- 著者
-
Sai YAO
Daichi KITAHARA
Hiroki KURODA
Akira HIRABAYASHI
- 出版者
- The Institute of Electronics, Information and Communication Engineers
- 雑誌
- IEICE TRANSACTIONS on Fundamentals of Electronics, Communications and Computer Sciences (ISSN:09168508)
- 巻号頁・発行日
- vol.E106-A, no.2, pp.106-123, 2023-02-01
The mean, median, and mode are usually calculated from univariate observations as the most basic representative values of a random variable. To measure the spread of the distribution, the standard deviation, interquartile range, and modal interval are also calculated. When we analyze continuous relations between a pair of random variables from bivariate observations, regression analysis is often used. By minimizing appropriate costs evaluating regression errors, we estimate the conditional mean, median, and mode. The conditional standard deviation can be estimated if the bivariate observations are obtained from a Gaussian process. Moreover, the conditional interquartile range can be calculated for various distributions by the quantile regression that estimates any conditional quantile (percentile). Meanwhile, the study of the modal interval regression is relatively new, and spline regression models, known as flexible models having the optimality on the smoothness for bivariate data, are not yet used. In this paper, we propose a modal interval regression method based on spline quantile regression. The proposed method consists of two steps. In the first step, we divide the bivariate observations into bins for one random variable, then detect the modal interval for the other random variable as the lower and upper quantiles in each bin. In the second step, we estimate the conditional modal interval by constructing both lower and upper quantile curves as spline functions.
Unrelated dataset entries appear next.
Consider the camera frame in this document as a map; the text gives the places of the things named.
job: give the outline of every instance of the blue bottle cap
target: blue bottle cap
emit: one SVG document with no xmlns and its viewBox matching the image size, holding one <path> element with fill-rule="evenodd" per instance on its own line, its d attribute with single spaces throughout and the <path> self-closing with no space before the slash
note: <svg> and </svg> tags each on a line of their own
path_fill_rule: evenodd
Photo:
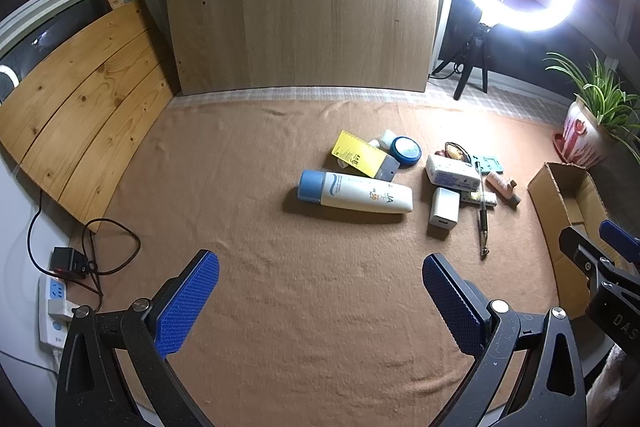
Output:
<svg viewBox="0 0 640 427">
<path fill-rule="evenodd" d="M 415 140 L 406 136 L 398 136 L 389 148 L 389 154 L 400 162 L 400 165 L 408 167 L 418 163 L 422 156 L 422 150 Z"/>
<path fill-rule="evenodd" d="M 298 184 L 298 199 L 308 203 L 320 203 L 325 172 L 302 171 Z"/>
</svg>

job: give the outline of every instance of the yellow ruler card
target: yellow ruler card
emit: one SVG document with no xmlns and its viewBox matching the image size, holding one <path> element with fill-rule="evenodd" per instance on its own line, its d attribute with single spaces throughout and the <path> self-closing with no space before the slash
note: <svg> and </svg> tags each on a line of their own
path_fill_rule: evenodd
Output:
<svg viewBox="0 0 640 427">
<path fill-rule="evenodd" d="M 355 167 L 358 171 L 364 172 L 370 178 L 376 177 L 382 162 L 386 158 L 384 151 L 376 149 L 347 131 L 340 133 L 331 154 Z"/>
</svg>

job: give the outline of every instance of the open cardboard box
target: open cardboard box
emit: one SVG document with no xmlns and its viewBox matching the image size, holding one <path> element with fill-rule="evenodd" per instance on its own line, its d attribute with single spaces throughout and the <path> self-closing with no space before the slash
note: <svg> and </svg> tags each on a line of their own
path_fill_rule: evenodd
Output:
<svg viewBox="0 0 640 427">
<path fill-rule="evenodd" d="M 545 163 L 528 188 L 545 233 L 560 305 L 570 319 L 584 315 L 589 303 L 587 277 L 560 251 L 558 239 L 562 229 L 573 225 L 616 267 L 630 271 L 630 265 L 600 239 L 598 229 L 607 219 L 607 211 L 598 190 L 585 169 L 561 163 Z"/>
</svg>

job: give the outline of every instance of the orange-brown fabric
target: orange-brown fabric
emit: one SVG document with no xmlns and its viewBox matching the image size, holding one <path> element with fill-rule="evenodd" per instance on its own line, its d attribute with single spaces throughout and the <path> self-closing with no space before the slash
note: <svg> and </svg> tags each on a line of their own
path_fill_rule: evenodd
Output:
<svg viewBox="0 0 640 427">
<path fill-rule="evenodd" d="M 366 140 L 390 128 L 424 156 L 396 174 L 414 190 L 404 217 L 296 199 L 303 169 L 337 170 L 346 129 Z M 396 103 L 241 102 L 167 107 L 140 145 L 107 216 L 142 238 L 126 269 L 102 278 L 105 309 L 152 296 L 200 249 L 220 258 L 220 283 L 176 355 L 182 383 L 219 426 L 428 425 L 464 377 L 462 355 L 422 285 L 422 261 L 445 254 L 463 278 L 518 311 L 556 305 L 545 238 L 526 191 L 555 159 L 548 126 Z M 434 187 L 426 154 L 445 140 L 495 154 L 522 203 L 489 213 L 479 259 L 477 207 L 450 233 L 427 227 Z M 104 225 L 101 269 L 132 241 Z M 91 301 L 73 289 L 76 301 Z M 512 364 L 508 384 L 519 363 Z M 127 378 L 134 374 L 125 365 Z M 146 400 L 136 384 L 137 399 Z M 495 400 L 508 397 L 508 385 Z"/>
</svg>

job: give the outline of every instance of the screw
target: screw
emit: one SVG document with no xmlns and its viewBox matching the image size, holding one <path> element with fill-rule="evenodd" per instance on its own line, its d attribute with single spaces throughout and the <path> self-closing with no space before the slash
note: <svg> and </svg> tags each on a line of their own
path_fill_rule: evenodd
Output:
<svg viewBox="0 0 640 427">
<path fill-rule="evenodd" d="M 76 317 L 84 319 L 89 314 L 89 306 L 80 306 L 76 310 Z"/>
<path fill-rule="evenodd" d="M 564 319 L 566 317 L 566 312 L 562 308 L 551 308 L 551 314 L 556 319 Z"/>
<path fill-rule="evenodd" d="M 149 299 L 137 299 L 133 302 L 133 311 L 135 312 L 143 312 L 151 306 Z"/>
<path fill-rule="evenodd" d="M 496 313 L 506 313 L 509 311 L 509 305 L 505 301 L 493 301 L 491 303 L 491 308 Z"/>
</svg>
By using the spline quantile regression, the proposed method is widely applicable to various distributions and formulated as a convex optimization problem on the coefficient vectors of the lower and upper spline functions. Extensive experiments, including settings of the bin width, the smoothing parameter and weights in the cost function, show the effectiveness of the proposed modal interval regression in terms of accuracy and visual shape for synthetic data generated from various distributions. Experiments for real-world meteorological data also demonstrate a good performance of the proposed method.